# A Short Intro to Seaborn

## A short intro to get up and running with Seaborn

Seaborn is a statistical plotting library created by Michael Waskom, and built on top of Matplotlib. The introduction on the Seaborn site is a great follow up to this short tutorial as it talks about the philosophy of the API and goes through several more examples.

## Import Seaborn and create a simple plot

The way I like to think about Seaborn is that it's a convenience wrapper around Matplotlib. Its strengths lie in making somewhat laborious Matplotlib tasks and certain statistical visualizations much faster and more intuitive. You'll often want to work in both Seaborn and Matplotlib to fine-tune a visualization, so I recommend importing them both whenever you want to use Seaborn.

``````# Import Matplotlib and Seaborn (and Pandas for data wrangling).
import matplotlib.pyplot as plt
import pandas as pd
import seaborn as sns
``````

`sns` is the usual alias for Seaborn so try to keep to that style. Seaborn includes some convenience datsets included in the library so we'll use the `tips` dataset to create some sample visualizations comparing tip amount to total bill amount.

``````# Seaborn comes with some convenient sample datasets.
# Load the 'Tips' dataset and print out.
df = sns.load_dataset('tips')
df.head()
``````
total_bill tip sex smoker day time size
0 16.99 1.01 Female No Sun Dinner 2
1 10.34 1.66 Male No Sun Dinner 3
2 21.01 3.50 Male No Sun Dinner 3
3 23.68 3.31 Male No Sun Dinner 2
4 24.59 3.61 Female No Sun Dinner 4

Let's compare the total bill to the tip amount left using a simple scatter plot.

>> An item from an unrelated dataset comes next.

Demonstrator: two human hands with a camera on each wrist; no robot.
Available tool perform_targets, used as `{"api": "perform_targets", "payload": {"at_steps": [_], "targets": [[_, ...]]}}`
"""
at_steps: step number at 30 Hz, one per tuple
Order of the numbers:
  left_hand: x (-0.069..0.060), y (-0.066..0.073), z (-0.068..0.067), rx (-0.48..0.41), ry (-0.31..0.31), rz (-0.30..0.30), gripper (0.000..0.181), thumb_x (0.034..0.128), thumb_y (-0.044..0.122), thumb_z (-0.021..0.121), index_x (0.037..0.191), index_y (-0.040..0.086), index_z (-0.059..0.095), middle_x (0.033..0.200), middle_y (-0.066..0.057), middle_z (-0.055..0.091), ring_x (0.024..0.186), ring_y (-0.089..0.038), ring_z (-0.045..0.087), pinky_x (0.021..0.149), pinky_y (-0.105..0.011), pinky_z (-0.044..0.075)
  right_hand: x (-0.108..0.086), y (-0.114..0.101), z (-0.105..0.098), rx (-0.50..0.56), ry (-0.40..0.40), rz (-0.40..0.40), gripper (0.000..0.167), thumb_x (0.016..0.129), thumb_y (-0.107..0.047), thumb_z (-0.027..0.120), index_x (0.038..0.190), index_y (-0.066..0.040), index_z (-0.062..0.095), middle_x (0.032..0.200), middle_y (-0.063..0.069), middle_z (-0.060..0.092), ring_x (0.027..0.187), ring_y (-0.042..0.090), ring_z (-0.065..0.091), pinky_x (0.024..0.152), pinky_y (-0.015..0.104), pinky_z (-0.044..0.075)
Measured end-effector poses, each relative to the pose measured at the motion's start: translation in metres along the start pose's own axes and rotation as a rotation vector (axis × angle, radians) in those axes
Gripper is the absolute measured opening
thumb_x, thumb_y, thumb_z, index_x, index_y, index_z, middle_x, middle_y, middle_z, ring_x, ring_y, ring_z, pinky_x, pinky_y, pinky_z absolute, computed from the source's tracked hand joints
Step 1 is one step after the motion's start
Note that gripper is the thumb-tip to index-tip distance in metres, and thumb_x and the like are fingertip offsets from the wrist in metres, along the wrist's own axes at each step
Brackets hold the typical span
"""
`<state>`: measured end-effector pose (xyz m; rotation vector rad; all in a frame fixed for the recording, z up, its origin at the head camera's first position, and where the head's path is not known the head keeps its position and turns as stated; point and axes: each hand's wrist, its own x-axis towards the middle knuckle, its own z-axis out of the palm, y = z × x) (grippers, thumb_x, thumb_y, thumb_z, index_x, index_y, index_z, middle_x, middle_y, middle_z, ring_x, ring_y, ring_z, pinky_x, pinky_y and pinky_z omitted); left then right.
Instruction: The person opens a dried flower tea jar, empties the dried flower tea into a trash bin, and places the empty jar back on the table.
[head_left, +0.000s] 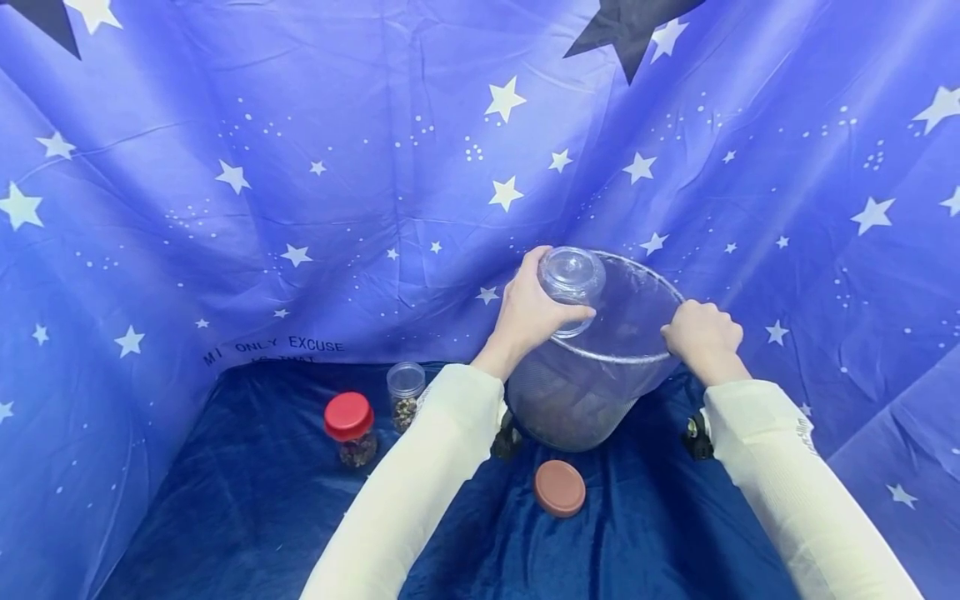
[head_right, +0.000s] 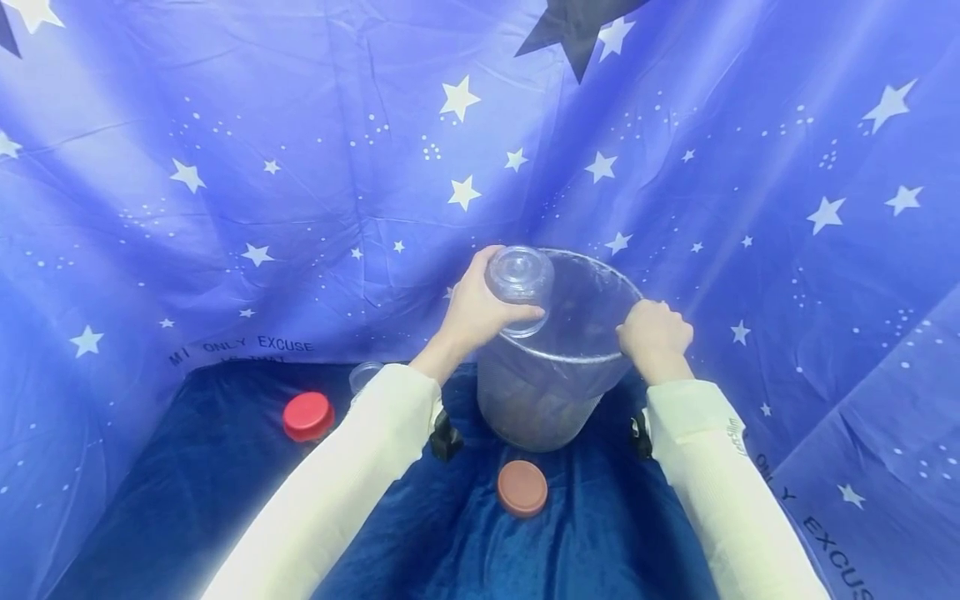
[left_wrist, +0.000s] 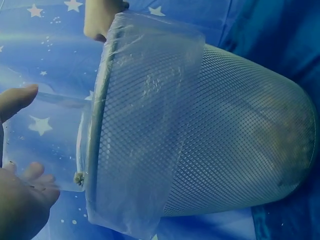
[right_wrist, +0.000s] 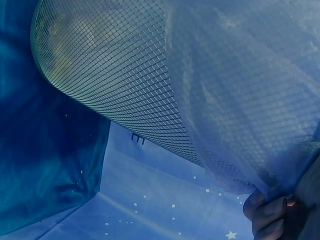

Seaborn provides the aptly named `scatterplot()` function to do just that.

``````# Create a simple scatter plot of total bill vs tip amount.
sns.scatterplot(x='total_bill', y='tip', data=df)
``````

A potentially better way to create this chart in Seaborn though is to use the `relplot()` function which stands for Relational Plot, essentially, plotting the relationship between variables. `relplot()` gives a bit more flexibility and functionality since it wraps the plot in a Facet Grid for easier faceting.

``````# This time use `relplot()` instead, short for Relational Plot.
# This wraps the scatter in a Facet Grid which comes with
# a different styling.
sns.relplot(x='total_bill', y='tip', data=df)
``````

## Adding some color

Let's add some dimensionality to the plot by incorporating other variables available in the dataset like `sex` (gender), `time` (time of day - either lunch or dinner), and `day` (day of week).

First we'll map day of week to color so that each day of the week shows up as a different color; the parameter to use for this is `hue` (unfortunately...).

``````# Add a color dimension.
sns.relplot(x='total_bill', y='tip', hue='day', data=df)
``````

Simple and intuitive. There are other convenience mappings available like `size` and `style` as well that can be helpful.

``````# Add a bunch of dimensions!
sns.relplot(x='total_bill', y='tip', hue='day',
style='sex', size='size', data=df)
``````

Pretty nice right? Much faster than trying to code this all up in Matplotlib.

## Fitting your data

Seaborn really starts to shine though when creating more sophisticated statistical plots. One of the simplest use cases is just to fit our data with a linear regression. You can simply use `lmplot()` to do just that.

``````# Let's fit a line through the data.
sns.lmplot(x='total_bill', y='tip', data=df)
``````

Seaborn is intuitive and consistent so we can use many of the same parameters as we did above to create more interesting versions of this. Below we cut the data by time of day (using `hue` again) to see if people tip more during lunch or dinner.

``````# Do people tend to tip more at lunch or dinner?
sns.lmplot(x='total_bill', y='tip', hue='time', data=df)
``````

Looks like people feel a bit more generous during lunch surprisingly..

Lastly, let's make the plot a bit larger and wider to be a slightly better size for publishing.

``````# Set the height larger (default is 5) and move to a wider
# aspect ratio (default is 1).
sns.lmplot(x='total_bill', y='tip', hue='time', data=df,
height=8, aspect=1.4)
``````

That's it for now, hope you have a solid enough understanding now to get started using this great library.